Я тихо выругался и закутал девушку в одеяло, взял на руки, стараясь хоть как-то согреть, но она продолжала дрожать, а губы посинели.
— Что?! — влетел в каюту эльф, лихорадочно сверкая глазами.
— Судя по всему, она начала вспоминать, — я крепче прижал к себе маленькое тело. — И она замерзает.
— Замерзает? — Калеб подскочил к кровати, приложил руку ко лбу капитана, глаза изумленно расширились. — Твою мать!
— Что?
— Она… Это самое начало. Она провела в ледяной пустыне четыре дня, прежде чем смогла добраться до порта, едва выжила, — в дверях показался Гидеон, в неизменном кофейном балахоне.
— Гидеон, как долго будет длиться такое ее состояние? — вскинул я голову к василиску.
— Я не могу сказать точно, возможно всего лишь оборот, а может и сутки.
— Можно узнать наверняка? — вмешался Калеб, принявшись растирать окоченевшую девушку в моих руках.

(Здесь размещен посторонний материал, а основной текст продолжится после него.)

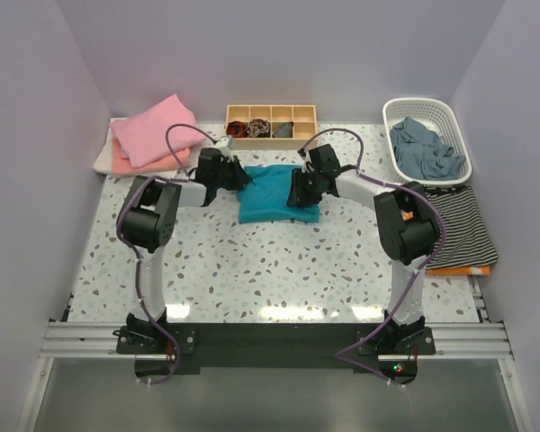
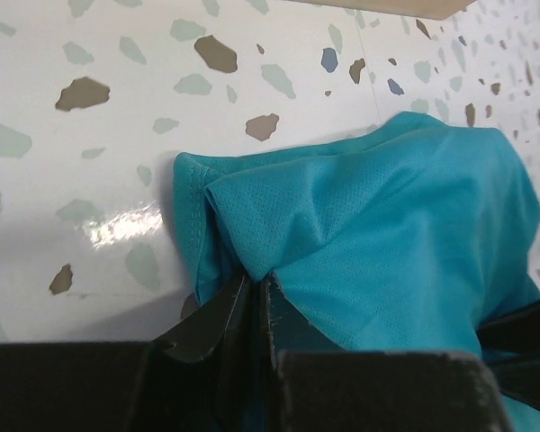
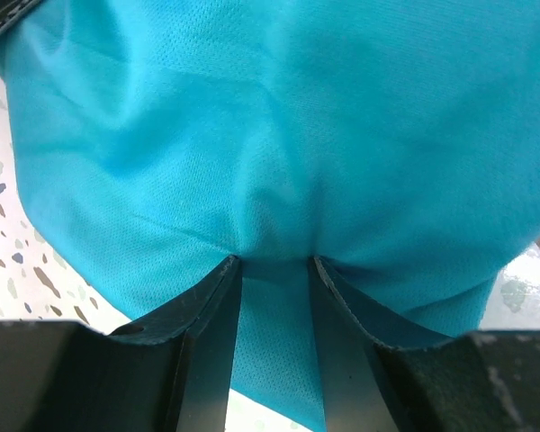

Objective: Fold and stack the t-shirts
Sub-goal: Fold the tshirt, then neatly place the folded tshirt to the corner

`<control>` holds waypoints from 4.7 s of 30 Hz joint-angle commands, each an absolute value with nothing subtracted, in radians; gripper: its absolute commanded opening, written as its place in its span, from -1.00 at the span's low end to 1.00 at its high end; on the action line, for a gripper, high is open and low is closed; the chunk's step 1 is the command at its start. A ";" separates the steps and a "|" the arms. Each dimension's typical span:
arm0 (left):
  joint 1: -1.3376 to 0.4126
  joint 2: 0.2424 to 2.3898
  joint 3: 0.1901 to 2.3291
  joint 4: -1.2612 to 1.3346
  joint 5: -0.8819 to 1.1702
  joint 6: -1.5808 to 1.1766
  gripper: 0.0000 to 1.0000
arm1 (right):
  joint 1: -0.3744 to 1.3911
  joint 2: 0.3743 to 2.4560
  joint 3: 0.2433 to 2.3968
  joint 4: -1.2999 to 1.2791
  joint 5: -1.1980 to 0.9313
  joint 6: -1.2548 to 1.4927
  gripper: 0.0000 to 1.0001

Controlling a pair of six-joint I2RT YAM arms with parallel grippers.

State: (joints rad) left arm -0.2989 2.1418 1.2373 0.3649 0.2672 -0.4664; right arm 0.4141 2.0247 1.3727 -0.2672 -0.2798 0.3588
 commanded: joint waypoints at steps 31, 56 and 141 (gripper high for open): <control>-0.307 1.856 1.111 0.176 -0.008 -0.362 0.69 | 0.402 1.821 1.376 -0.321 0.048 0.289 -0.10; -0.371 2.105 1.411 0.144 0.279 -0.252 0.47 | 0.400 2.005 1.408 -0.323 -0.184 0.324 -0.16; -0.400 2.172 1.088 0.646 0.454 -0.667 -0.39 | 0.314 2.063 1.381 -0.236 -0.486 0.353 0.11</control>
State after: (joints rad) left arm -0.3992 2.1075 1.0531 0.6342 0.3737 -0.6270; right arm 0.3073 2.0800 1.4002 -0.2298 -0.4484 0.3470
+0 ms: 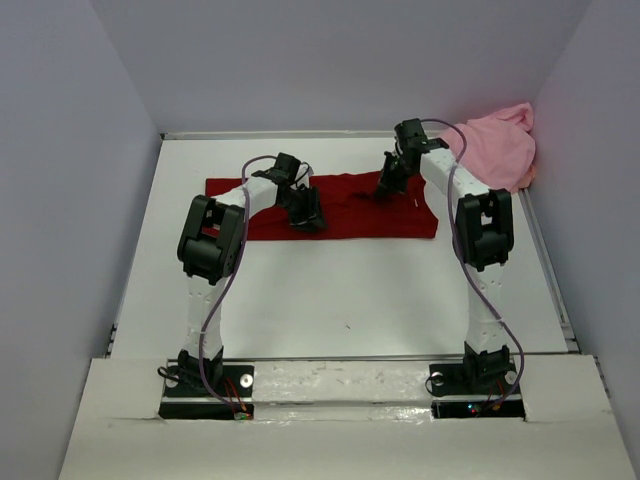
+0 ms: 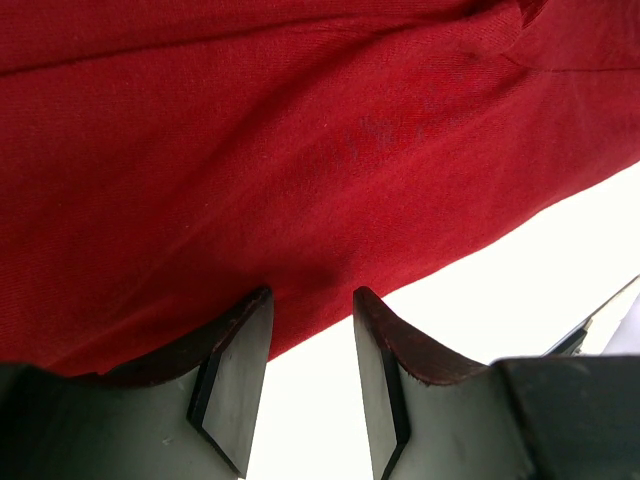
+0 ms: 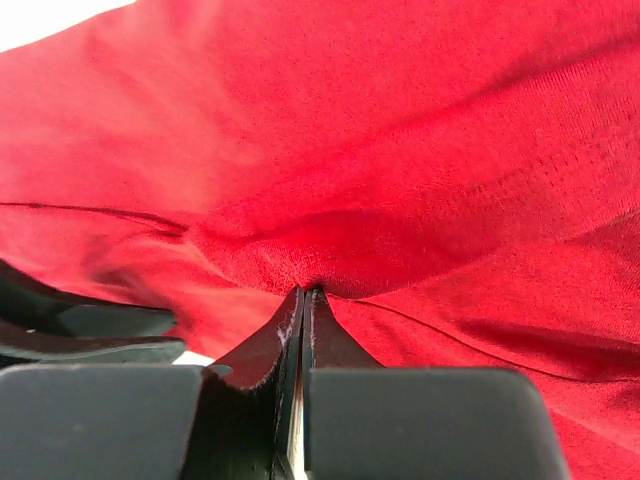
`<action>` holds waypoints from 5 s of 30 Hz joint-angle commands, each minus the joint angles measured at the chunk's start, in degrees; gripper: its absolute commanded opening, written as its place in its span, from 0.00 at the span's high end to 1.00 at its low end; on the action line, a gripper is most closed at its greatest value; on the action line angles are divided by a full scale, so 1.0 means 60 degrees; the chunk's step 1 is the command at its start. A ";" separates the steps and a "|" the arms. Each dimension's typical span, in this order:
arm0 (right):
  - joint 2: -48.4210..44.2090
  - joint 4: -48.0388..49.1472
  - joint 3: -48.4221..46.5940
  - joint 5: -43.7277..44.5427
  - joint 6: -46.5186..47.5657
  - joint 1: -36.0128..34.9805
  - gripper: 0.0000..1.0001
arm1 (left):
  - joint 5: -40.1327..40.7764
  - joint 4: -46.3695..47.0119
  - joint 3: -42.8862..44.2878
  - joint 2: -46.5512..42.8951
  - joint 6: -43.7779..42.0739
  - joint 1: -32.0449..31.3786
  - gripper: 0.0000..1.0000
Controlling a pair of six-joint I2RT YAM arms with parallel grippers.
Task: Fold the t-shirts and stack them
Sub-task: Fold the other side of the tshirt into a rectangle
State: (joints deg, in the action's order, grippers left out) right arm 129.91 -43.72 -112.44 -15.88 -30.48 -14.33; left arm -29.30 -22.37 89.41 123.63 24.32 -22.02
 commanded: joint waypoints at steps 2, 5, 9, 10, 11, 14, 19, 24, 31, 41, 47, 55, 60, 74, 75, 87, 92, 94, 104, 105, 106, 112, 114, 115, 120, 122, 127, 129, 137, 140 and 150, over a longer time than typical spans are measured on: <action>0.0437 -0.0257 -0.0727 -0.0268 -0.0120 -0.0044 1.00 | 0.0694 -0.0739 -0.0135 0.0401 -0.0259 -0.0080 0.48; 0.0716 -0.0184 -0.1019 -0.0430 -0.0237 -0.0044 1.00 | 0.0694 -0.0769 -0.0223 0.0327 -0.0302 -0.0065 0.48; 0.1199 -0.0081 -0.1678 -0.0532 -0.0281 -0.0044 1.00 | 0.0679 -0.0769 -0.0399 0.0195 -0.0303 -0.0065 0.48; 0.1432 -0.0095 -0.2071 -0.0590 -0.0281 -0.0044 1.00 | 0.0679 -0.0769 -0.0472 0.0166 -0.0317 -0.0080 0.48; 0.1551 -0.0124 -0.2249 -0.0591 -0.0296 -0.0044 1.00 | 0.0679 -0.0769 -0.0501 0.0137 -0.0346 -0.0080 0.48; 0.1932 -0.0198 -0.2923 -0.0678 -0.0340 -0.0044 1.00 | 0.0708 -0.0812 -0.0560 0.0049 -0.0361 -0.0080 0.48; 0.2255 -0.0198 -0.3466 -0.0825 -0.0413 -0.0044 1.00 | 0.0723 -0.0798 -0.0721 -0.0010 -0.0390 -0.0080 0.48; 0.2343 0.0036 -0.3511 -0.0957 -0.0384 -0.0044 1.00 | 0.0694 -0.0739 -0.0867 -0.0039 -0.0390 -0.0080 0.48; 0.2460 0.0824 -0.3394 -0.1308 -0.0253 -0.0044 1.00 | 0.0664 -0.0710 -0.1028 -0.0083 -0.0391 -0.0080 0.48; 0.2723 0.1794 -0.3832 -0.1411 0.0582 -0.0044 1.00 | 0.0694 -0.0769 -0.1248 -0.0273 -0.0493 -0.0095 0.48; 0.2914 0.2101 -0.4008 -0.1455 0.0978 -0.0044 0.92 | 0.0679 -0.0769 -0.1322 -0.0376 -0.0493 -0.0095 0.48; 0.2638 0.2467 -0.3863 -0.1075 0.1650 -0.0044 0.24 | 0.0664 -0.0710 -0.1585 -0.0464 -0.0522 -0.0095 0.48; 0.1993 0.2717 -0.3249 -0.0870 0.2178 -0.0044 0.24 | 0.0621 -0.0651 -0.1659 -0.0522 -0.0493 -0.0095 0.48; -0.0320 0.3244 -0.1125 -0.0650 0.2370 0.0160 0.29 | 0.0635 -0.0695 -0.1819 -0.0830 -0.0581 -0.0124 0.48; -0.0497 0.3244 -0.1021 -0.0635 0.2384 0.0161 0.29 | 0.0664 -0.0710 -0.1849 -0.0932 -0.0610 -0.0138 0.48; -0.3880 0.2292 0.2858 -0.1133 0.1331 0.0938 0.28 | 0.1529 -0.1398 0.0110 -0.2119 -0.0757 -0.0065 0.47; -0.5125 0.2088 0.4878 -0.1511 0.0642 0.0938 0.30 | 0.1163 -0.1852 0.2378 -0.1651 -0.0713 0.0008 0.47; -0.5375 0.2102 0.5350 -0.1485 0.0525 0.0938 0.30 | 0.1221 -0.1867 0.2836 -0.1607 -0.0698 0.0008 0.46; -0.5874 0.1487 0.6289 -0.1382 0.0173 0.0850 0.34 | 0.1630 -0.2234 0.1904 -0.1240 -0.1532 0.0974 0.46; -0.5947 0.1472 0.6376 -0.1353 0.0144 0.0850 0.34 | 0.1834 -0.2161 0.1379 -0.1298 -0.1606 0.1221 0.46; -0.5962 0.1487 0.6435 -0.1353 0.0129 0.0850 0.34 | 0.1894 -0.2073 0.1112 -0.1342 -0.1708 0.1369 0.46; -0.5758 0.1457 0.6992 -0.1177 0.0085 0.0763 0.36 | 0.1866 -0.1662 -0.0033 -0.1270 -0.2251 0.2659 0.46; -0.5612 0.1516 0.7124 -0.1104 0.0128 0.0762 0.38 | 0.1880 -0.1662 0.0025 -0.1255 -0.2222 0.2849 0.46; -0.5553 0.1516 0.7139 -0.1045 0.0114 0.0762 0.39 | 0.1880 -0.1648 0.0055 -0.1241 -0.2207 0.2893 0.46; -0.5012 0.1516 0.7008 -0.0825 0.0143 0.0762 0.91 | 0.2143 -0.1823 0.0494 -0.1065 -0.2236 0.2952 0.46; -0.4865 0.1531 0.6949 -0.0781 0.0085 0.0762 1.00 | 0.2231 -0.1882 0.0626 -0.1021 -0.2236 0.2938 0.46; -0.4572 0.1531 0.6788 -0.0737 0.0012 0.0762 1.00 | 0.2407 -0.1970 0.0934 -0.0992 -0.2236 0.2967 0.46; -0.4454 0.1545 0.6758 -0.0708 0.0012 0.0762 1.00 | 0.2422 -0.2043 0.1007 -0.0948 -0.2236 0.2996 0.46; -0.3883 0.1487 0.6392 -0.0356 -0.0062 0.0762 1.00 | 0.2933 -0.2350 0.1299 -0.0611 -0.2178 0.3070 0.46; -0.3810 0.1472 0.6304 -0.0400 -0.0062 0.0762 1.00 | 0.3271 -0.2569 0.1402 -0.0494 -0.2119 0.3070 0.46; -0.3692 0.1458 0.6158 -0.0415 -0.0018 0.0762 1.00 | 0.4559 -0.3141 0.1885 0.0179 -0.2046 0.3070 0.47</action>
State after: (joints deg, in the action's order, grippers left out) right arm 107.28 -35.03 -73.17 -19.22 -30.48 -9.41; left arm -6.17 -38.28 98.04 123.74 11.99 -3.90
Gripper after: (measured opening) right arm 0.012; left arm 0.535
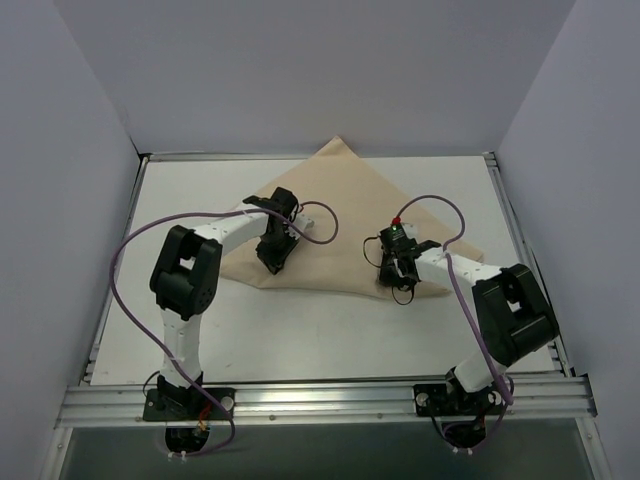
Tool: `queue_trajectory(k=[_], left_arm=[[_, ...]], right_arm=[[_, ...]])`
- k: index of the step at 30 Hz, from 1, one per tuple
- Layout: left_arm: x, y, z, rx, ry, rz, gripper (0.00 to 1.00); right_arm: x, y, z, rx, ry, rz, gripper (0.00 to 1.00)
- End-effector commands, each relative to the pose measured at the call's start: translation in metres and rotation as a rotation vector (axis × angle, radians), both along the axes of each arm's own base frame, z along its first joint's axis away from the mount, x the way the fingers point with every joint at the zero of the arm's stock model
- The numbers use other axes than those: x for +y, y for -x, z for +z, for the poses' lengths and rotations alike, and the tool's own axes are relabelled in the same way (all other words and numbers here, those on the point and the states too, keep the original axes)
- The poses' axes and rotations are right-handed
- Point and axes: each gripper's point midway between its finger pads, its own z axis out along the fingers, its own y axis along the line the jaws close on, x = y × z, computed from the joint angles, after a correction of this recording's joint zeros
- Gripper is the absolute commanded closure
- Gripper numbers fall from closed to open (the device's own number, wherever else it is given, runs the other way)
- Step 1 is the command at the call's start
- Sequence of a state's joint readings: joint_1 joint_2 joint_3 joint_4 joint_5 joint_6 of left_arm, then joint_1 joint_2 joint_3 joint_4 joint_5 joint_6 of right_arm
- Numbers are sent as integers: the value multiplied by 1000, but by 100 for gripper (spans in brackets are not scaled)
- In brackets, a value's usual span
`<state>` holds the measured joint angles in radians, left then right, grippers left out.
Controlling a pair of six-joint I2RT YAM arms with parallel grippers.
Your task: Prepare the surgical pack
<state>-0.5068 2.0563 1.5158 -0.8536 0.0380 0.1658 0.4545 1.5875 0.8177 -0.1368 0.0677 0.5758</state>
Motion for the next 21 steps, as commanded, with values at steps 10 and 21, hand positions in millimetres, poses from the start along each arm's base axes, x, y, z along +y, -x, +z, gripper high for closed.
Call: queue_trajectory(k=[10, 21], left_arm=[[-21, -27, 42, -149, 67, -25, 75], [25, 4, 65, -180, -70, -56, 75]], right_arm=[[-13, -21, 63, -100, 56, -28, 100], [-43, 14, 44, -41, 5, -144, 100]])
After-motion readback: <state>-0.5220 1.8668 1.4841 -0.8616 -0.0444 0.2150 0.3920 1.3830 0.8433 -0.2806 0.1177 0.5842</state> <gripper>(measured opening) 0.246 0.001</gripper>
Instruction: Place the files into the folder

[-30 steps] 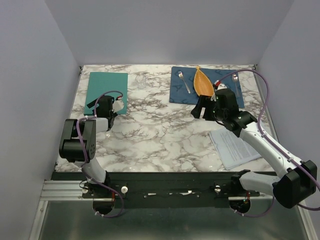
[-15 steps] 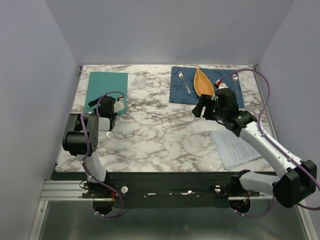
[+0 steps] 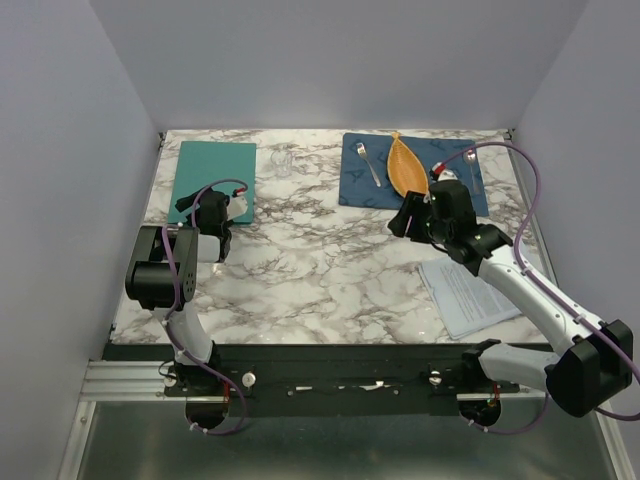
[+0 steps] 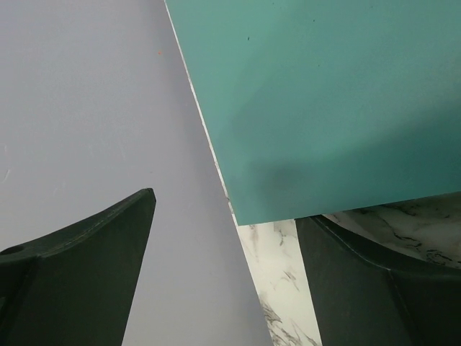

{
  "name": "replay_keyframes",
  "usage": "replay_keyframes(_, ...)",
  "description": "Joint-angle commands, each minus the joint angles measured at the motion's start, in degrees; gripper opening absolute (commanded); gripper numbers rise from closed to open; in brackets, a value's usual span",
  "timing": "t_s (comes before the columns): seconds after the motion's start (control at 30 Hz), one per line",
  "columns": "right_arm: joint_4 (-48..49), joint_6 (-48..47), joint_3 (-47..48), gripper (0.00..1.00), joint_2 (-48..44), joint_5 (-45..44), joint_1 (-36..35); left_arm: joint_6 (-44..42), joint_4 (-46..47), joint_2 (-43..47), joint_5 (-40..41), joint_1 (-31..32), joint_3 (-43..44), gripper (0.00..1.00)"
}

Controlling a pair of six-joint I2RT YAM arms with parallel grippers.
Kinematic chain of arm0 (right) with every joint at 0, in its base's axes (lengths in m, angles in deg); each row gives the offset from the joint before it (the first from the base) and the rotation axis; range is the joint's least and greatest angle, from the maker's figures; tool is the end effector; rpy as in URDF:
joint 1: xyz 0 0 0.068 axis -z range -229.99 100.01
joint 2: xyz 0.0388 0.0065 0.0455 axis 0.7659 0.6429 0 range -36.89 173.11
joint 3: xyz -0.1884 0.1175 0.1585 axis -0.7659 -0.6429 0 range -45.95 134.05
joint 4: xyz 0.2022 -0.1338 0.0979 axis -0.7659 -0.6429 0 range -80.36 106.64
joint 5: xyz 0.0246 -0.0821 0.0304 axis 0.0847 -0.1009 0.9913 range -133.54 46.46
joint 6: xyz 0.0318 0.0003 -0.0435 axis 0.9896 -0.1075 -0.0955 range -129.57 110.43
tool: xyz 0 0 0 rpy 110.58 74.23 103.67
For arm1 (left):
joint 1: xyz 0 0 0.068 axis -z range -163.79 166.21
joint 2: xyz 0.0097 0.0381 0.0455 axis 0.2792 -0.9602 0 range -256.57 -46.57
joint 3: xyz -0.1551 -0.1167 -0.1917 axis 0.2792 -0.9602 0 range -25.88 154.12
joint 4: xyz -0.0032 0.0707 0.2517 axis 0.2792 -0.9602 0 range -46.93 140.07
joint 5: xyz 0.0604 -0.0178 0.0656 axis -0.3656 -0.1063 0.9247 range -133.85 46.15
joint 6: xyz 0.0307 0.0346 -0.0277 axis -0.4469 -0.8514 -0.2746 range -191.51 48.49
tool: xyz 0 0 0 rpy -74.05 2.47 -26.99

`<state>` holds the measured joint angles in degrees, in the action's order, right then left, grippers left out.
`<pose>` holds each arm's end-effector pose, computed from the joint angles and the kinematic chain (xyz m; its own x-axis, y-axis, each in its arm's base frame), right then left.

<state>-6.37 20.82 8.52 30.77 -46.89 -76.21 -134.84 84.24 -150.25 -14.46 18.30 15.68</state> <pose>0.2344 0.1132 0.2956 -0.6587 0.2387 -0.7136 -0.0759 0.9224 0.3786 0.3432 0.0049 0.1322 -0.5690 0.7999 -0.1910 0.2383 0.3826 0.8926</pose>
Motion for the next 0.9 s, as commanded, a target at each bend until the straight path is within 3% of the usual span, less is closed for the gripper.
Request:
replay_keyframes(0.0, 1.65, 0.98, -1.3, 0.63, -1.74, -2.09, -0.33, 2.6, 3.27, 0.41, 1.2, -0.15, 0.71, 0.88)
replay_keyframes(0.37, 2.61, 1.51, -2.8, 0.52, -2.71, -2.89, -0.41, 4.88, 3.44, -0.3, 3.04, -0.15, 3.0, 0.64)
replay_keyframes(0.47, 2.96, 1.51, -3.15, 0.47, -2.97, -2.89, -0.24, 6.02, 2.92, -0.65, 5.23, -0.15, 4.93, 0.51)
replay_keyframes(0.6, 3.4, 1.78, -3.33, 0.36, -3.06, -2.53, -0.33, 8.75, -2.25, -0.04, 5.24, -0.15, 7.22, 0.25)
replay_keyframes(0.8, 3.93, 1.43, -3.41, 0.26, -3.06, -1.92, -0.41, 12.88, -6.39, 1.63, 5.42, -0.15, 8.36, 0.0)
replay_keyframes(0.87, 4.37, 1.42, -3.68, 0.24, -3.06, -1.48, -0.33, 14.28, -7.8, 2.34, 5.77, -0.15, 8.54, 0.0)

Мне не нравилось, что эльф прикасался к ней, так же как и волку, но оба мы понимали, что сейчас лопоухий пытается помочь.
— Нет. Я сожалею, — лекарь остановился в изножье кровати, обеспокоенно глядя на полностью синие губы Калисто.
— Насколько это опасно? — спросил квартирмейстер, не отрываясь от своего занятия. — Она сможет с этим справиться?
— Не знаю.
— Мать твою, — не выдержал я, — ты хоть что-то знаешь? — василиск даже глазом не моргнул, стоял все так же спокойно, смотрел с легким беспокойством на своего капитана и на наши жалкие попытки отогреть девушку, но и только.
— Ментальная магия — самая непредсказуемая, — прошелестел он. — На каждого действует по-своему. Последствия зависят от характера воспоминаний, от их силы, от силы духа самого существа, от того, что творилось с ним до попытки вернуть память. Мы все это обсуждали с капитаном, она знала, чем рискует. Но сейчас желательно постараться ее все-таки отогреть. Разница в температурах между окружающим пространством и ее телом слишком велика. Сердце может не выдержать. — Он, просто непрошибаемый какой-то.